On Nov. 7, 2012, a motorboat carrying 110 illegal immigrants heading for Malaysia capsized in the Bay of Bengal close to Bangladesh’s southeastern border with Myanmar. This tragedy came less than a fortnight after a boat with more than 135 passengers capsized in the same area. “Boat capsized with illegal immigrants from Bangladesh” is a recurring story, with Thailand, Malaysia, and other Southeast Asian countries the destinations of illegal work seekers. What makes Bangladeshis resort to such extreme methods of migration?
The answer is straightforward. Migration has become a major source of gainful employment for Bangladesh’s growing unemployed and under-employed labor force. The number of legal Bangladeshi migrants abroad is about 7.6 million, more than twice as large as employment in the garment industry and about 13% of the total labor force. The sharpest increase in the level of migration occurred during 2006-2009. As a result, remittances surged. Bangladesh is now among the top six recipients of migrant remittances among developing countries. A recently published World Bank report, “Bangladesh: Towards Accelerated, Inclusive and Sustainable Growth – Challenges and Opportunities” discusses at length the economics of labor migration and remittances in Bangladesh. This piece focuses on the economic factors underlying international migration from Bangladesh.
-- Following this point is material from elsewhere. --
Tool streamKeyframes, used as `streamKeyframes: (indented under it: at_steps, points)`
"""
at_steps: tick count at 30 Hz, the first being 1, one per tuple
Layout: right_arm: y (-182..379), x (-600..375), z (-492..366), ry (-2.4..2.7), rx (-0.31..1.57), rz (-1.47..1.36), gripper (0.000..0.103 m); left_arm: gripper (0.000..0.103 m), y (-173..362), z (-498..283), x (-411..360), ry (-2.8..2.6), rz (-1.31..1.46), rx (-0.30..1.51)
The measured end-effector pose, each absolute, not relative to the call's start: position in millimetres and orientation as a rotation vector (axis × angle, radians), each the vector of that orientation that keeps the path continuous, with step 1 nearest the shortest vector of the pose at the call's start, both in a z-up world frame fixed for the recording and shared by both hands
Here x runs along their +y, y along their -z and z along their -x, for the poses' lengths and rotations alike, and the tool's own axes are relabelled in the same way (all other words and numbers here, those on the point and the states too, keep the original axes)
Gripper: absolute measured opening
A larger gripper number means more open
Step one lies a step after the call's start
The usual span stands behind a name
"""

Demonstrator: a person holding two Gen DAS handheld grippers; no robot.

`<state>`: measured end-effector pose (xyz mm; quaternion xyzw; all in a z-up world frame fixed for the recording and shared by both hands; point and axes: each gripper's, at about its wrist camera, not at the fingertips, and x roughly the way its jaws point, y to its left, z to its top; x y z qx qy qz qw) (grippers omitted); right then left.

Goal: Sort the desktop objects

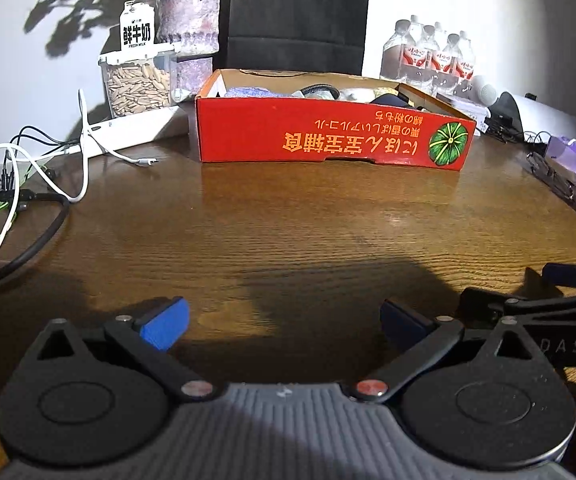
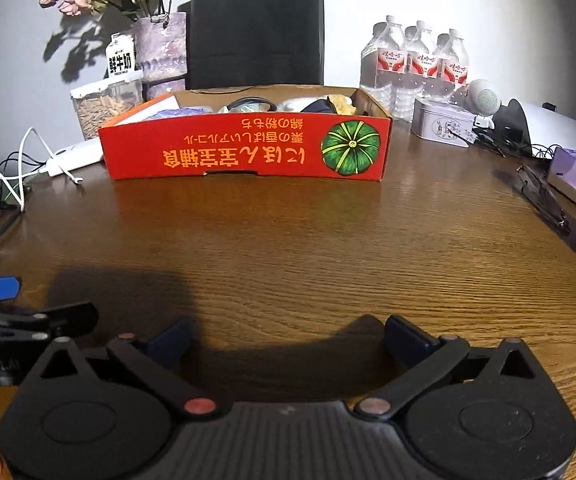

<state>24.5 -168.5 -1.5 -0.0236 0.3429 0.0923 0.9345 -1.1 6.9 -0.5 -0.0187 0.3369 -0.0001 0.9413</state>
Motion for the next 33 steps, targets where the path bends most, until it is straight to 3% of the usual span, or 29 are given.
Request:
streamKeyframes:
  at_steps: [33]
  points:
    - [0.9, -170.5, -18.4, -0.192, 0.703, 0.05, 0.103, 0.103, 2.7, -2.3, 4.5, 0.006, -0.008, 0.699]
Labor outflows from Bangladesh are largely a response to the lack of gainful employment opportunities in the domestic economy as well as rising demand for unskilled labor in the non-traded services sectors of labor-importing economies. “Push” factors such as poverty, underemployment, and low wages at home combine with “pull” factors such as prospects of higher wages and full employment to drive the supply of migrants.
Oil-driven economic activities have made the Gulf Cooperation Council countries potentially advantageous destinations for Bangladeshi migrants. Presence of past migrants helps current migrants turn the potential advantage into actual advantage. The migration flow can gain a life of its own because a sufficient pool of past migrants at a destination reduces the cost of current migration. Economic liberalization and exchange rate decontrol have also enhanced the economic returns to migration.
Both demographic and economic factors affect the likelihood of migration at the individual level. Most surveys of Bangladeshi migrants find that migrants tend to be young, married males with moderate education. According to the IOM 2009 survey, the most recent available, migrants are predominantly males (98 percent) with an average age of 32 years. Three-quarters had at least completed primary schooling, while 10% of all migrants never attended school. Only 13% of migrants had completed secondary education, and even fewer had obtained a degree (5%).
Analysis relating migration status to individual migrants and their household characteristics based on the 2010 Household Income and Expenditure Survey data helps assess the relative importance of various factors affecting migration. Our results are strikingly similar to those found in other studies. The probability of migrating is higher for males and Muslims. Age and education bear a non-linear relationship with the probability of migrating. In both cases, migration probability first increases and then declines after reaching a threshold value of 43.3 years of age and 10.5 years of education. This confirms the anecdotal impression that most people migrate temporarily at a young age. The decline in the probability of migrating at higher levels of education reflects the fact that most of the migrants are unskilled or semi-skilled. We also find an inverse relationship between the pre-remittance income and the probability of migrating, suggesting the dominance of differential economic advantage in the decision to migrate.
Given Bangladesh’s vast young population (more than 62% of the labor force is 15-39 years old) and the demographic transition, the number of potential migrants in the near- and medium-term will increase. Migration cannot be a substitute for economic development in the country of origin. However, in a labor surplus economy, migration can be a useful safety valve if the economy is unable to generate enough jobs to provide gainful employment to all workers. This is especially true in Bangladesh, whose largely unskilled or semi-skilled workers struggle to make more than $1.25 a day. Consequently, they sometimes take inordinate risks to migrate. Risky and illegal intrusion from Bangladesh to East Asia and Europe is frequent. Poor workers are lured by the prospects of better jobs, for which evidently they are willing to risk the security of life at home.
Branko Milanovic, in his just-published paper on global income inequality, concludes with what he calls a “slogan: either poor countries will become richer, or poor people will move to rich countries. Actually, these two developments can be seen as equivalent. Development is about people: either poor people have ways to become richer where they are now, or they can become rich by moving somewhere else. Looked from above, there is no real difference between the two options. From the point of view of real politics, there is a whole world of difference though.”